Dujmovic is the author of a recent article that reads a bit like a C.I.A. recruiting pamphlet for naturalists. It’s about Stephen Maturin, the ship’s surgeon in Patrick O’Brian’s novels about the British Navy in the Napoleonic Wars. Maturin was “the kind of intelligence officer we need these days,” according to Dujmovic: “A doctor by profession and a natural scientist by vocation, Maturin is well respected — and indeed publishes — in both fields, a situation that provides him with excellent cover for travel to exotic places and for establishing and maintaining contacts worldwide.” The article goes on to list traits that make Maturin “the ideal intelligence officer” not just for his time, but for ours: He is discreet, skeptical, and ideological (though with a knack for deception and a willingness to bend certain principles for the cause). He‘s also comfortable working in a compartmentalized, need-to-know culture, and he is “like every intelligence officer at his core, a collector.”
I’d add a couple of traits that might seem to make other naturalists excellent spies, too: They often spend years becoming invisible, or at least innocuous-seeming, to the animals they study, so they can observe them behaving naturally at close range. And they are adept at spotting nuances and subtle shifts that are often the first signs of coming upheaval.
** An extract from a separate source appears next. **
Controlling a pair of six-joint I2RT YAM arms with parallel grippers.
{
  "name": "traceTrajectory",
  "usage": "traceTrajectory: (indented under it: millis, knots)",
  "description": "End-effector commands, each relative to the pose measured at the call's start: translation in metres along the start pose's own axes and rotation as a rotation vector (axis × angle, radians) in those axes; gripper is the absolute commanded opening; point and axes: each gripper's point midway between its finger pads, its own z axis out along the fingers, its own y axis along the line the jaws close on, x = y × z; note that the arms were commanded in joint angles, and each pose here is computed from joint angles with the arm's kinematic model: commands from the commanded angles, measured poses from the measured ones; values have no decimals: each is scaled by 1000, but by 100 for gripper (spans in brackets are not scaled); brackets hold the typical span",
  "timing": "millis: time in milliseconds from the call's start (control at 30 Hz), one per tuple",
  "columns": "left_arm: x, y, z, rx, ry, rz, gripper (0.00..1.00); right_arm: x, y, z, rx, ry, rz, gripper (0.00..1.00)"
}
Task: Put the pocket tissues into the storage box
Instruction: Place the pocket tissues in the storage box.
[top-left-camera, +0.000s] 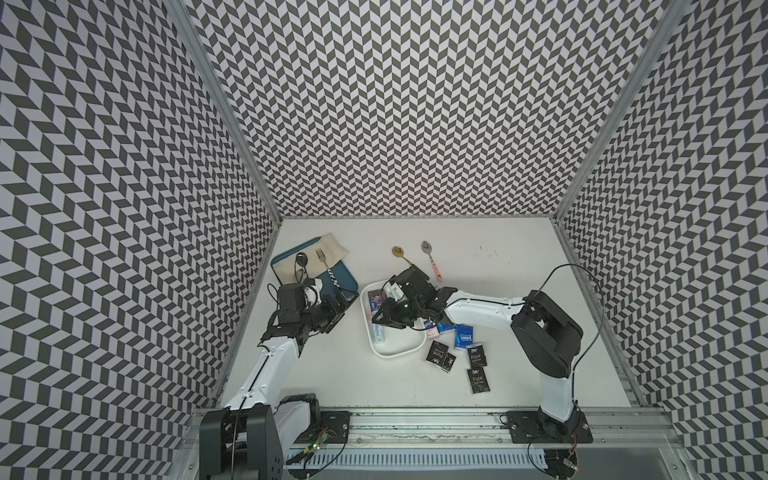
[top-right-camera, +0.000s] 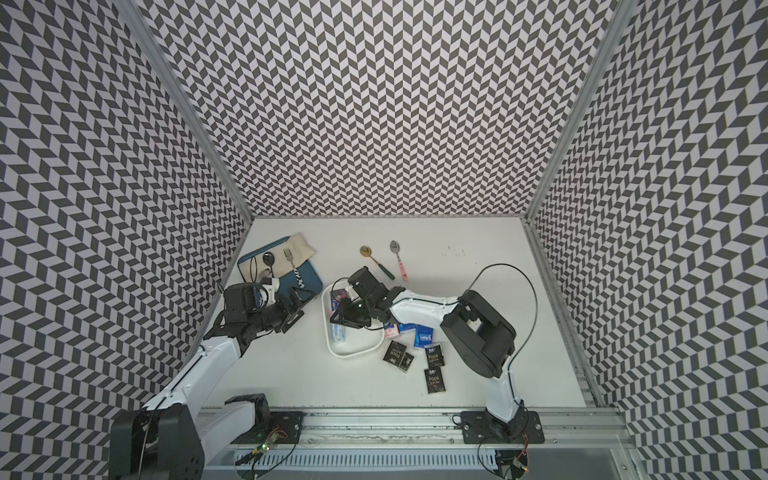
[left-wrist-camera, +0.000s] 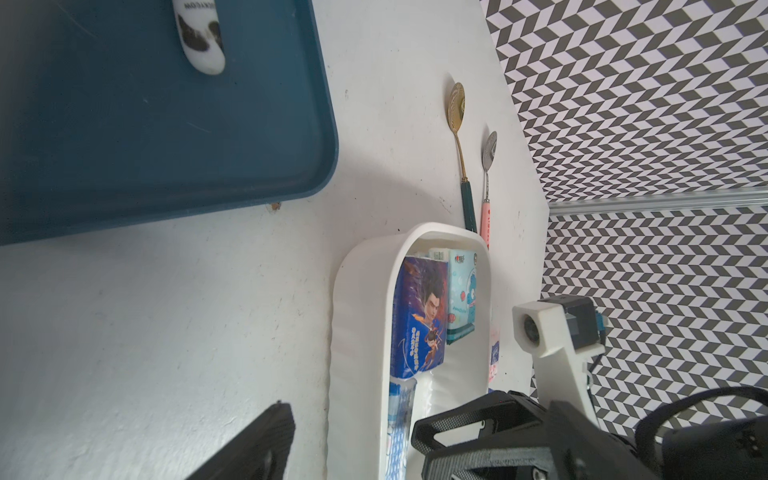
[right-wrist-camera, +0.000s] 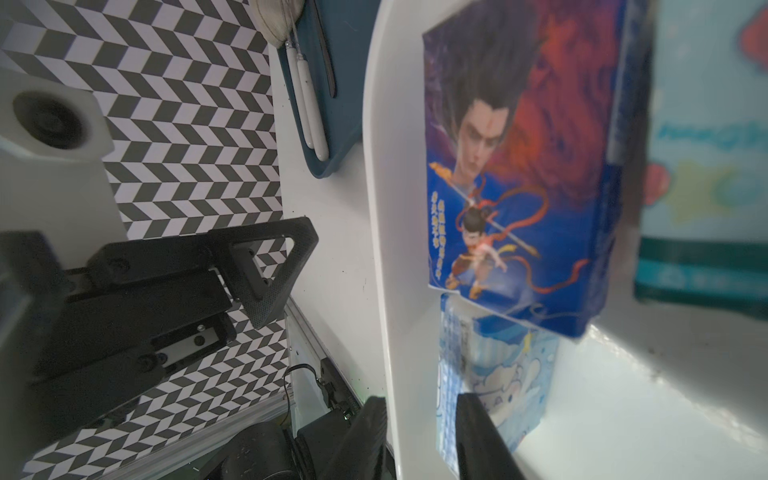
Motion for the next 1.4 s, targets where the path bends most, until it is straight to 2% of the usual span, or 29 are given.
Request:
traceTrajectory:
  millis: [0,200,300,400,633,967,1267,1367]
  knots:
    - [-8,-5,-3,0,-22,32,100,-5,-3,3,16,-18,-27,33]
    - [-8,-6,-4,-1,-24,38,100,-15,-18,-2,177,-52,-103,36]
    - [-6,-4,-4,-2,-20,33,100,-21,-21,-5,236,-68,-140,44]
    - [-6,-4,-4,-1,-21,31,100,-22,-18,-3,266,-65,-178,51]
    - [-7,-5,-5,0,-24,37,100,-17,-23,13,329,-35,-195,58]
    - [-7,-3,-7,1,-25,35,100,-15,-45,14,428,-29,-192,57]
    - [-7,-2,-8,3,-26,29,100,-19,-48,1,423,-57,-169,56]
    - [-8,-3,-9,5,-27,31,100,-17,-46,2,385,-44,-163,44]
But this suggests what may be a better idea. We no longer live, if we ever did, in a James Bond and Dr. Goldfinger world, or a world where Cold War ideologies shape our conflicts. Instead, our wars increasingly result from environmental distress — including deforestation, erosion, dwindling water supply, food shortages and the trade in conflict resources—not just blood diamonds but also timber and endangered wildlife. Different forms of environmental collapse have contributed to conflicts in Rwanda, Somalia, Darfur, Liberia, Afghanistan and Borneo, among others.
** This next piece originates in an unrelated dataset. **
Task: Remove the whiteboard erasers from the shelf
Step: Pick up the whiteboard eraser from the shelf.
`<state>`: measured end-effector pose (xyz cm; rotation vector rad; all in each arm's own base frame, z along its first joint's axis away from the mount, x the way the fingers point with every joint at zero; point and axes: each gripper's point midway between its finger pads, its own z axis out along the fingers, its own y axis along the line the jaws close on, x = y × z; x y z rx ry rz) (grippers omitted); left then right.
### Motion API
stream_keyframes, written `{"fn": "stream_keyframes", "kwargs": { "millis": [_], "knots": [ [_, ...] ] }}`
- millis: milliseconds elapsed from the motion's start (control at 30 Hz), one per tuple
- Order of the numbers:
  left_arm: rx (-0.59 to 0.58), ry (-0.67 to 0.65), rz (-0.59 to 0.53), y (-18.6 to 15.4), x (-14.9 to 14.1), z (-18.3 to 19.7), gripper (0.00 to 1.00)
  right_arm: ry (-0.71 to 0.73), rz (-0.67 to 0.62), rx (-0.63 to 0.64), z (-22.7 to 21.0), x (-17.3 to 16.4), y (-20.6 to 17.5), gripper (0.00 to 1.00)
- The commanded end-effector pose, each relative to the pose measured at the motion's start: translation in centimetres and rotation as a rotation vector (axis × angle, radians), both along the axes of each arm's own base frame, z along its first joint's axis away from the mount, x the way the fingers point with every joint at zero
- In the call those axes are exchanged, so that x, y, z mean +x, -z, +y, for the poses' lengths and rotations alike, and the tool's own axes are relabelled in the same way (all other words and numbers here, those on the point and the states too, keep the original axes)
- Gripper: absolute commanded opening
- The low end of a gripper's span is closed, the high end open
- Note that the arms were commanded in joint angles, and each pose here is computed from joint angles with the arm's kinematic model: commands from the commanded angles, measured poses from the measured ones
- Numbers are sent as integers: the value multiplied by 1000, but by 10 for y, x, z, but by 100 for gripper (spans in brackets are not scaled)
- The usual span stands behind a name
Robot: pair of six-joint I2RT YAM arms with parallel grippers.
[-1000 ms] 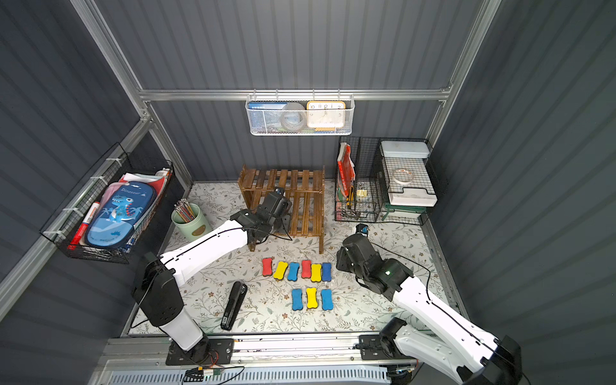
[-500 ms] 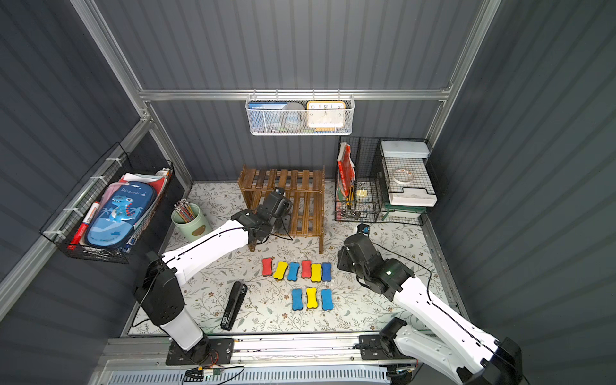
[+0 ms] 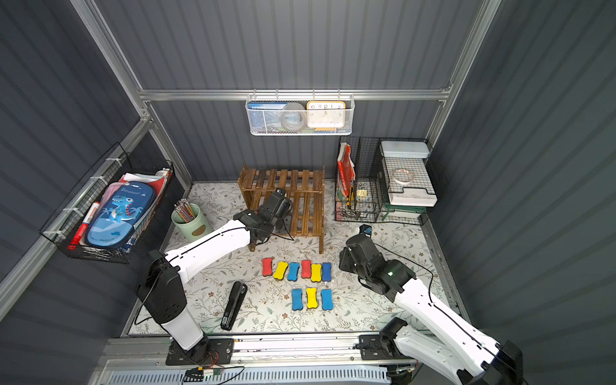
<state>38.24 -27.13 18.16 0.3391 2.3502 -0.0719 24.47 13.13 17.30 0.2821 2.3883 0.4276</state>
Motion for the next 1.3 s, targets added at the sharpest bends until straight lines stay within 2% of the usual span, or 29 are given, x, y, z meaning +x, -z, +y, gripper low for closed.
{"fn": "stream_keyframes", "kwargs": {
  "millis": [0,167,333,533,633,767,867,1133,1267],
  "knots": [
    [77,-7,34,14,0,5,58,-2,12,-3,-2,-3,5,45],
    [105,-19,49,23,0,9,54,0,15,2,-1,-2,6,45],
    [86,-9,39,17,0,6,48,2,10,4,-1,-1,4,45],
    [14,10,-8,-16,-1,1,45,4,2,9,-1,0,-1,45],
    [-35,19,-25,-37,-11,0,45,9,-1,9,-2,1,-2,45],
    [-64,35,-46,-60,-39,2,45,9,-2,15,-1,3,-2,45],
    [-100,37,-17,-68,-69,7,45,6,0,18,1,4,-2,45],
    [-112,59,258,0,-166,15,43,1,-7,16,-1,4,-4,45],
    [-74,58,362,33,-199,20,43,3,-9,16,-3,3,-4,45]
  ]
}}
Naturalists doing field work are often the first to spot the developing maelstrom and raise the alarm. Unlike Baden Powell, they’re the sort of people who actually do know one butterfly from another, and what the flapping of its wings may portend. Instead of trying to turn them into spies, wouldn’t it be better for the people in power to listen to what they’re already saying, and act as if it matters?
That way, we might not find ourselves engulfed in yet another ugly little war.